::: Exercise material

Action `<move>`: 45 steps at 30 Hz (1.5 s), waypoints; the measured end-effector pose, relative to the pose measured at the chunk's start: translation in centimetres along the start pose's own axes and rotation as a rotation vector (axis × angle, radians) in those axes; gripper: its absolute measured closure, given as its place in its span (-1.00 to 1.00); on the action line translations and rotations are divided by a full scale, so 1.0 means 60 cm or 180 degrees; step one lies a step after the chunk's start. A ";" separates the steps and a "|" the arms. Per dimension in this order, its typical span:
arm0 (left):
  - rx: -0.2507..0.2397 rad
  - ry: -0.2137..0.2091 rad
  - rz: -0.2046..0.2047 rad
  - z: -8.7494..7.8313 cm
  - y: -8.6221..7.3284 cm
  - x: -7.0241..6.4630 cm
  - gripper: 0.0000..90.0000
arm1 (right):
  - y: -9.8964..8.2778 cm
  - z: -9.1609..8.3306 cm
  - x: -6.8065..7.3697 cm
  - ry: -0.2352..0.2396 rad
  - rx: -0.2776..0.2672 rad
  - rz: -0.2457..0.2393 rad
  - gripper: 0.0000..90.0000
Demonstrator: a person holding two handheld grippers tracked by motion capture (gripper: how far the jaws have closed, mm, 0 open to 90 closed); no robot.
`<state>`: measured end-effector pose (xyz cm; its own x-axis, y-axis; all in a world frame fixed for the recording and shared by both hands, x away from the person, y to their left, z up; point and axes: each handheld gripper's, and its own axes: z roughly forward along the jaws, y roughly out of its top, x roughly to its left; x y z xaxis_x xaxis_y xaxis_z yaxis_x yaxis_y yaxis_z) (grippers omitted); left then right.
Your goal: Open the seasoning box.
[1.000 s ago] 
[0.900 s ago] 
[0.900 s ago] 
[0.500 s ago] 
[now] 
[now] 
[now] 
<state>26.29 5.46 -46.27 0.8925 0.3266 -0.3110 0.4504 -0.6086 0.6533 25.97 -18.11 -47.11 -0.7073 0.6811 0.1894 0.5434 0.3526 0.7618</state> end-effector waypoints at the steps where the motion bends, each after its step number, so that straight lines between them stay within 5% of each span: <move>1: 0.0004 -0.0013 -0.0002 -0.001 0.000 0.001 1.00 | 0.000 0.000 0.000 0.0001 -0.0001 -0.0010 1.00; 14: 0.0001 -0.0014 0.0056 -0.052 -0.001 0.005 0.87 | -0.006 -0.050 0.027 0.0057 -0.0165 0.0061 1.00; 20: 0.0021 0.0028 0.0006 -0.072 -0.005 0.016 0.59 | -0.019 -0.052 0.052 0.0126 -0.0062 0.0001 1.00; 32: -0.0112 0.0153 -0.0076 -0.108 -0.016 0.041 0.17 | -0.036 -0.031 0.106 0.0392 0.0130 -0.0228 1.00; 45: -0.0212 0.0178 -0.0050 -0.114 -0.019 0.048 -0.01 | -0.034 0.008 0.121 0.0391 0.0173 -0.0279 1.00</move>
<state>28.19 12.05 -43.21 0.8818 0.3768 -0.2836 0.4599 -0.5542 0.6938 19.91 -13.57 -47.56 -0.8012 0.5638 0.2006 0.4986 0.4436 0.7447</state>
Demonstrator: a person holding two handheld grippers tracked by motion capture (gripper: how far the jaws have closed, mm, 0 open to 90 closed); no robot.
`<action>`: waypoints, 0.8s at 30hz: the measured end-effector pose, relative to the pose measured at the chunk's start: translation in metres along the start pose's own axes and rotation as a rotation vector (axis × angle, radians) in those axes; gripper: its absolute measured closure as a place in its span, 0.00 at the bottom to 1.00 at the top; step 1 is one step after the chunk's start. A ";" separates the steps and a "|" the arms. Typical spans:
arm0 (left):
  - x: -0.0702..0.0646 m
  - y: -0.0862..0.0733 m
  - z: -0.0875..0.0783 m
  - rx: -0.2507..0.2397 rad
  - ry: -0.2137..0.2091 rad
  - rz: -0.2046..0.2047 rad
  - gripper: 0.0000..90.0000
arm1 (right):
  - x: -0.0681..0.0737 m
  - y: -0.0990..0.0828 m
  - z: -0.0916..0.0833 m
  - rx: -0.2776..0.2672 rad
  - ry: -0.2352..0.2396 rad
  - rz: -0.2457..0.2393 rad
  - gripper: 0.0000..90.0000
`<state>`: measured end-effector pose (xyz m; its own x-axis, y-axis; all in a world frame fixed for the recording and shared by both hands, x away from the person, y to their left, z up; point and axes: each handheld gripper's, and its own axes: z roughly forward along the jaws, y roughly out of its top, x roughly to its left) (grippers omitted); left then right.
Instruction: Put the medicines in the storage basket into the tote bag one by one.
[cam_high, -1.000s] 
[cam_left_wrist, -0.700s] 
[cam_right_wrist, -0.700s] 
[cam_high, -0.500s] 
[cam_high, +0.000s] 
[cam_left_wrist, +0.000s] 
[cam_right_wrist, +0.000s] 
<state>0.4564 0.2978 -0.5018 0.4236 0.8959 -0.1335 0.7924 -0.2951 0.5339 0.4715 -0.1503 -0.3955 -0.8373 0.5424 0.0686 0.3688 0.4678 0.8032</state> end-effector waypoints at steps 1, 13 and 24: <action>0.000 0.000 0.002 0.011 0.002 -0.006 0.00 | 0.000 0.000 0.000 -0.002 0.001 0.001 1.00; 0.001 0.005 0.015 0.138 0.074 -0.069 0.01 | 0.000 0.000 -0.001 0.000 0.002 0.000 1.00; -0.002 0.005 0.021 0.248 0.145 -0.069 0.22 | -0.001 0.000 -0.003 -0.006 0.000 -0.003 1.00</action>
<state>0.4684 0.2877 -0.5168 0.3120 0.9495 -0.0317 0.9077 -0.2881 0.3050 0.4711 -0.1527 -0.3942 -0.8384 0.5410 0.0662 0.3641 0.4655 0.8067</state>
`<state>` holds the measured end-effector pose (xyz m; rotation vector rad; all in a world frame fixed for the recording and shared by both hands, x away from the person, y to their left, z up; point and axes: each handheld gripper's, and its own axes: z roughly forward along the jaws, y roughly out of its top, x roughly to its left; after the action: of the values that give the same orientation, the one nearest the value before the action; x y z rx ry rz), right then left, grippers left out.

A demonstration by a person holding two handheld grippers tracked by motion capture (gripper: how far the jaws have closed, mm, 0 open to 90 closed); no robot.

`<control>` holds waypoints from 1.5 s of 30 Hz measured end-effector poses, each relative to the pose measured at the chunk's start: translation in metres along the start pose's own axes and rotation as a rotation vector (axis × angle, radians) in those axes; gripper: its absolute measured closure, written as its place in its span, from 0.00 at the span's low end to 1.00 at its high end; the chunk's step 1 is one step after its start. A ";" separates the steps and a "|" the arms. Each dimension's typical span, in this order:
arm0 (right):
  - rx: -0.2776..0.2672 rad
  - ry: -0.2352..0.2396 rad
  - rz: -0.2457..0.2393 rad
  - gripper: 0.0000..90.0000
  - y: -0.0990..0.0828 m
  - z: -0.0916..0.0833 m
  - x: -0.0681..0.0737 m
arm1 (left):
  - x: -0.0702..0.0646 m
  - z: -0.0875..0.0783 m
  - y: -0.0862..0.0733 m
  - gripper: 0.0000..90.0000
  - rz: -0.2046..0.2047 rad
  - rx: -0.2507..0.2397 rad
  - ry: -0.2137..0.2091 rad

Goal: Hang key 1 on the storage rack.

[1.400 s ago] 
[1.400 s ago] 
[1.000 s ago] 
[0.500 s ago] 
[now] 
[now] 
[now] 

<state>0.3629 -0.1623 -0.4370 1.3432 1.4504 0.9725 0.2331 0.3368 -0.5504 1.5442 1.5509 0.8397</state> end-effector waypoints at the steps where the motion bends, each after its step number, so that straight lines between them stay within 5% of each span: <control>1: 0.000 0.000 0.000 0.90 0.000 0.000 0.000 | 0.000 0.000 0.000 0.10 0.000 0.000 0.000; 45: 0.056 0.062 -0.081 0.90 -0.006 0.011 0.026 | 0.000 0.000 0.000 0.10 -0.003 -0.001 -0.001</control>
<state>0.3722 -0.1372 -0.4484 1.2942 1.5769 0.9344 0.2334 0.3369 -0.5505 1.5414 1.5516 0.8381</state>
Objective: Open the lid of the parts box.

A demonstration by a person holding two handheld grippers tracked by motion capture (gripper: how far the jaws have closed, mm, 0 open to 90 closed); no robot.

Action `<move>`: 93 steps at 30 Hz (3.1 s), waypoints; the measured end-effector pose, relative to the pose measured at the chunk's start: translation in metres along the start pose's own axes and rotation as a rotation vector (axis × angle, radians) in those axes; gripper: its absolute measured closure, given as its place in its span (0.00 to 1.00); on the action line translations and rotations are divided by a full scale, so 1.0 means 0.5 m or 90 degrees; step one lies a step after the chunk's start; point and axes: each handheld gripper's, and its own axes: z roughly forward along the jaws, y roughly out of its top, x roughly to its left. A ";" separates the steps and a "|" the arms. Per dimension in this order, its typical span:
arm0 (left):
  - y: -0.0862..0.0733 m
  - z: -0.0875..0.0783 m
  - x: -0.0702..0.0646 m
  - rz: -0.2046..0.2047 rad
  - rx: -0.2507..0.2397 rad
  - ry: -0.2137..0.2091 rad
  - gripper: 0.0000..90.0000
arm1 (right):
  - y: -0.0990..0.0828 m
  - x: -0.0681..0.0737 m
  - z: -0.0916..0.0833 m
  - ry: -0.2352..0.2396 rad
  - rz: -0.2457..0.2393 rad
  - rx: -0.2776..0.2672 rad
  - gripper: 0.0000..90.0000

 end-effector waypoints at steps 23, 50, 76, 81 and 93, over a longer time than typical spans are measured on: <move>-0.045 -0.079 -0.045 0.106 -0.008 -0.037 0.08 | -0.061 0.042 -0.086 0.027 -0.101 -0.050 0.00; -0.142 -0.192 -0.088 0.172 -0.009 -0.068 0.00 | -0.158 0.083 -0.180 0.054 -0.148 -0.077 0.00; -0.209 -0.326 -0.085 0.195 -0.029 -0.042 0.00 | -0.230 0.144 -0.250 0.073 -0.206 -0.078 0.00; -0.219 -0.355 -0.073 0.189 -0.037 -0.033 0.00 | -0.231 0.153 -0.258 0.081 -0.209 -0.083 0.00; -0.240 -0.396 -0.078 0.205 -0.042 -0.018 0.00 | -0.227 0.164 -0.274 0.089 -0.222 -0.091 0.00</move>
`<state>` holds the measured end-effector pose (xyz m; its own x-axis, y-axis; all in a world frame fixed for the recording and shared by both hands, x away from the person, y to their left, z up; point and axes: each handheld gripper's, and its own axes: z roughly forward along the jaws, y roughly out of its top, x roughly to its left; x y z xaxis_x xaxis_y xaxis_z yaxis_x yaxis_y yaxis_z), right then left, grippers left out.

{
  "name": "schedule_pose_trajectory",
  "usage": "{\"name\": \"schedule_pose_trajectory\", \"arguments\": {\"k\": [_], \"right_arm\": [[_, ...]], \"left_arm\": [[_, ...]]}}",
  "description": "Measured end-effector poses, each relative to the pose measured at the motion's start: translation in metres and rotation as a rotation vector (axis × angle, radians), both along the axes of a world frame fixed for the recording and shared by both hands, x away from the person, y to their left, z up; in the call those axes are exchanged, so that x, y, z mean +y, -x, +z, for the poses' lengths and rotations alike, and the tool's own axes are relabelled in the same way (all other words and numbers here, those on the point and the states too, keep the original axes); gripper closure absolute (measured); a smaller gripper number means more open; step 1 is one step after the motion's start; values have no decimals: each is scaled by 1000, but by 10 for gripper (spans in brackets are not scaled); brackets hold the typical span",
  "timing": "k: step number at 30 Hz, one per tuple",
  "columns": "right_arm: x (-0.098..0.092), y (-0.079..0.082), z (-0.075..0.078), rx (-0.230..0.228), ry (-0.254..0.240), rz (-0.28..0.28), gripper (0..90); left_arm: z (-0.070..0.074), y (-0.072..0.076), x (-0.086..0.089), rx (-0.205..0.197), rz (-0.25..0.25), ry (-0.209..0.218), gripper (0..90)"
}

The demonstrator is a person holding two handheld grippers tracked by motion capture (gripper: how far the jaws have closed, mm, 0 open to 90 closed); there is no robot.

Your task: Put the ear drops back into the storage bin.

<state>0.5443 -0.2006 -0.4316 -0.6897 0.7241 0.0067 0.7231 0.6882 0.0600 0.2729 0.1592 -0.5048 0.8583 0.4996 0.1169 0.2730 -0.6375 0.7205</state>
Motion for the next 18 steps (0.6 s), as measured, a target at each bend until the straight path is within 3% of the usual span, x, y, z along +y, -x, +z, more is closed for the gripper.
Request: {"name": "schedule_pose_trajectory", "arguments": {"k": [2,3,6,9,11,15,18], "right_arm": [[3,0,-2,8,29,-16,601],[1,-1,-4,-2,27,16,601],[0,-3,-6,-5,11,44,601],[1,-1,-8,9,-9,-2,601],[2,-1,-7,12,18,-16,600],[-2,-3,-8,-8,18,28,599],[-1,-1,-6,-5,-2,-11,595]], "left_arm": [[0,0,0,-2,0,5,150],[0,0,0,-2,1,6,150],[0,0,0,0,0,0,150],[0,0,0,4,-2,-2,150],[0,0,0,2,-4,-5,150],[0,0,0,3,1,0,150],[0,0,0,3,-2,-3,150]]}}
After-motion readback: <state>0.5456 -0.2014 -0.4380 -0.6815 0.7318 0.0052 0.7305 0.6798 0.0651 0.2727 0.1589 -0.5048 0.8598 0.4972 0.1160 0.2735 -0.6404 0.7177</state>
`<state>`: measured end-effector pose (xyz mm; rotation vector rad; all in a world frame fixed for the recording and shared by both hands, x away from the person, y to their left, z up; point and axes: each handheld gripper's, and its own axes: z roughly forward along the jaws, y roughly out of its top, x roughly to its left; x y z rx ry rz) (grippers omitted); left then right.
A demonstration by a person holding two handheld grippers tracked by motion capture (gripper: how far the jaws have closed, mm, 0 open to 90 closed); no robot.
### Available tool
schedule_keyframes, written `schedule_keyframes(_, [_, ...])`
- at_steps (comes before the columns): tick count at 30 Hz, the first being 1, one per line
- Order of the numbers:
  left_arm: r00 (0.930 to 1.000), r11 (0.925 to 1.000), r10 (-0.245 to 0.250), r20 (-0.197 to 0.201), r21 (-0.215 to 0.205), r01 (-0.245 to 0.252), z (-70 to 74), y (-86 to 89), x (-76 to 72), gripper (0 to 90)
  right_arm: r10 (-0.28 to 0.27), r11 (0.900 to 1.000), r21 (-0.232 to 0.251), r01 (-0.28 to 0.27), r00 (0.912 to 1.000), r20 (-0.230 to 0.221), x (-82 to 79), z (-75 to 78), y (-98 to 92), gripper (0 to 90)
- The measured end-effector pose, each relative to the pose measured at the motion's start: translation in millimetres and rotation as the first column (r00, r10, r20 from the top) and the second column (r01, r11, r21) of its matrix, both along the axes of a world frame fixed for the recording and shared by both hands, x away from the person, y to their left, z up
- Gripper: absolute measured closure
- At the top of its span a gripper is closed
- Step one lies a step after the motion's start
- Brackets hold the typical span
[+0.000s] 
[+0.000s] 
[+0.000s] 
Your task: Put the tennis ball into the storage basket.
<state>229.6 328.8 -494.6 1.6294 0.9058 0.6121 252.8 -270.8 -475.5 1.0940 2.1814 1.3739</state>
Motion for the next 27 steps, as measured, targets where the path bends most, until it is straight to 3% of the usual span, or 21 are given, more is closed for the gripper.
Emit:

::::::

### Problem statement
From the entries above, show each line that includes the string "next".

### Solution for this task
Motion for the next 18 steps (0.6 s), as measured, a target at each bend until the straight path is within 3% of the usual span, x, y, z along +y, -x, +z, more is closed for the gripper.
Motion for the next 27 steps, as measured, targets where the path bends most, until it is straight to 3% of the usual span, or 21 are given, more is closed for the gripper.

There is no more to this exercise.